The method for producing fermented milk includes the following steps, for example.
(I) Step of preparing raw milk (ii) Step of thawing frozen lactic acid bacteria under temperature conditions within the range of 20 ° C. to 50 ° C. (iii) Step of sowing and fermenting the thawed lactic acid bacteria in the prepared raw milk

(I) Step of preparing raw milk Raw milk is a liquid containing milk components such as raw milk, raw milk, full fat milk, skimmed milk, whey, and the type thereof is not particularly limited, and is conventionally A well-known thing can be used. Moreover, the method for preparing the raw milk is not particularly limited, and the raw milk is prepared by homogenization, sterilization, cooling, and the like, as in the conventional general fermented milk production process.

(Ii) Step of thawing frozen lactic acid bacteria under temperature conditions in the range of 20 ° C. to 50 ° C. The step of thawing frozen lactic acid bacteria is as described above.

(Iii) Steps of seeding and fermenting thawed lactic acid bacteria to the prepared raw milk The method for seeding and fermenting the thawed lactic acid bacteria to the prepared raw milk is not particularly limited, and conventional fermented milk production The same process can be performed. In a fermentation process, you may use a lactic acid bacteria starter separately as needed. For example, as shown in the Examples, a predetermined container (capacity: 100 g, made of plastic) can be filled and fermentation can be performed in a fermentation chamber at 43 ° C.

  The lactic acid bacteria thawed in (ii) above may be cultured by a conventionally known method before the step (iii) to increase (scale up) the number of bacteria to a necessary range.

  Since the method for producing fermented milk includes the step (ii) of thawing frozen lactic acid bacteria under a temperature condition in the range of 20 ° C. to 50 ° C., the survival of the lactic acid bacteria in the obtained fermented milk is improved.
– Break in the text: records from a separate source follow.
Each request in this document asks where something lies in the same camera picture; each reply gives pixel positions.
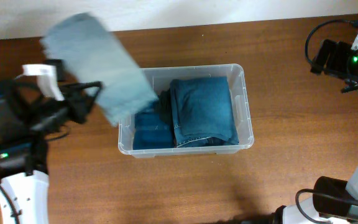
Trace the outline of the black cloth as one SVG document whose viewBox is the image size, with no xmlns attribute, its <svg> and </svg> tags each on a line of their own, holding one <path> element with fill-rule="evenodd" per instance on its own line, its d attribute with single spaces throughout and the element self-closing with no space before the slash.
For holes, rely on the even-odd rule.
<svg viewBox="0 0 358 224">
<path fill-rule="evenodd" d="M 161 121 L 167 125 L 172 125 L 172 103 L 170 90 L 162 91 L 158 96 L 158 102 L 154 106 L 155 112 Z"/>
</svg>

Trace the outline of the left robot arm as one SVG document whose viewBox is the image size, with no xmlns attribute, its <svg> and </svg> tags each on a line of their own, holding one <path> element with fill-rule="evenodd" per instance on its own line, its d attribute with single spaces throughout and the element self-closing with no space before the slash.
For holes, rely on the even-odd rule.
<svg viewBox="0 0 358 224">
<path fill-rule="evenodd" d="M 0 208 L 3 223 L 48 223 L 47 136 L 68 121 L 86 122 L 103 85 L 71 83 L 58 90 L 62 100 L 44 93 L 29 103 L 21 88 L 33 83 L 0 81 Z"/>
</svg>

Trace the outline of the dark blue jeans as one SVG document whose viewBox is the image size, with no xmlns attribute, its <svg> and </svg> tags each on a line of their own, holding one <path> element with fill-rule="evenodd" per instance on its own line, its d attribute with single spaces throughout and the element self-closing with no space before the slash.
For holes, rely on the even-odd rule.
<svg viewBox="0 0 358 224">
<path fill-rule="evenodd" d="M 175 79 L 170 96 L 176 147 L 239 144 L 226 77 Z"/>
</svg>

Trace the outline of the light grey jeans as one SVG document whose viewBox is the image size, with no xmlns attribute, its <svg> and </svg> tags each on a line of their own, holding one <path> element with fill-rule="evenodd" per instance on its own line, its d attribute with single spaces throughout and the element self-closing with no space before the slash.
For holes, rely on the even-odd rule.
<svg viewBox="0 0 358 224">
<path fill-rule="evenodd" d="M 96 103 L 112 126 L 157 100 L 138 64 L 91 14 L 75 14 L 61 21 L 40 43 L 46 56 L 61 59 L 77 81 L 103 84 Z"/>
</svg>

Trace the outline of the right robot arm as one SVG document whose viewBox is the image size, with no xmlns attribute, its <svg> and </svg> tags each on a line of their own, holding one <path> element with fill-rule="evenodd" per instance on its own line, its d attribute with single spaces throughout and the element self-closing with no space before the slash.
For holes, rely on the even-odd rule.
<svg viewBox="0 0 358 224">
<path fill-rule="evenodd" d="M 309 61 L 311 72 L 344 80 L 343 93 L 358 90 L 358 40 L 352 45 L 324 40 Z M 358 223 L 358 166 L 349 180 L 320 177 L 312 189 L 301 189 L 295 204 L 282 205 L 250 223 Z"/>
</svg>

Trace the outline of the blue cloth bundle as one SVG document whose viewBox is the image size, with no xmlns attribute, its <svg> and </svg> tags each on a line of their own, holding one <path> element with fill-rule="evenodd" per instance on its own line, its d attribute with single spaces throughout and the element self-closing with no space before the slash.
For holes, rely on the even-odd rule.
<svg viewBox="0 0 358 224">
<path fill-rule="evenodd" d="M 134 116 L 135 134 L 133 150 L 173 148 L 172 126 L 160 119 L 154 105 L 149 105 Z"/>
</svg>
Furthermore, since the method for producing the fermented milk includes the step (ii) of thawing the frozen lactic acid bacterium under a temperature condition in the range of 20 ° C. to 50 ° C., the lactic acid bacterium thawed by the method is measured by the following measurement method. The vitality estimation time of the lactic acid bacteria starter to be performed can be set to less than 3 hours.
[Measurement method of estimated time of vitality of lactic acid bacteria]
Raw milk: 500.0 g, skim milk powder: 49.8 g, fresh cream: 22.0 g, tap water: 398.2 g are mixed to prepare raw milk. The obtained raw milk is sterilized by heating at 95 ° C. for 5 minutes, and then cooled to 43 ° C. The above-prepared raw milk so that the thawed lactic acid bacteria are 40.5 × 10 ⁸ Lactobacillus bulgaricus and 25.5 × 10 ⁸ Streptococcus thermophilus After inoculation, the cup container (capacity: 100 g, made of plastic) is filled, and the time until the lactic acid acidity reaches 0.7% in a fermentation room at a room temperature of 43 ° C. is measured and used as the vitality estimation time.

  The vitality estimation time of the lactic acid bacteria is preferably within 170 minutes, more preferably less than 160 minutes.

[Food and beverage composition containing lactic acid bacteria]
The food / beverage product composition containing the lactic acid bacterium of the present invention, as described above, contains lactic acid bacteria thawed under specific temperature conditions, thereby improving the survival of the lactic acid bacteria than before, It is a food and beverage composition with high production efficiency obtained by using a starter with improved vitality.

  The form etc. of the food-drinks composition containing the lactic acid bacteria of this invention can apply similarly to what was mentioned above in the term of "the manufacturing method of the food-drinks composition containing lactic acid bacteria".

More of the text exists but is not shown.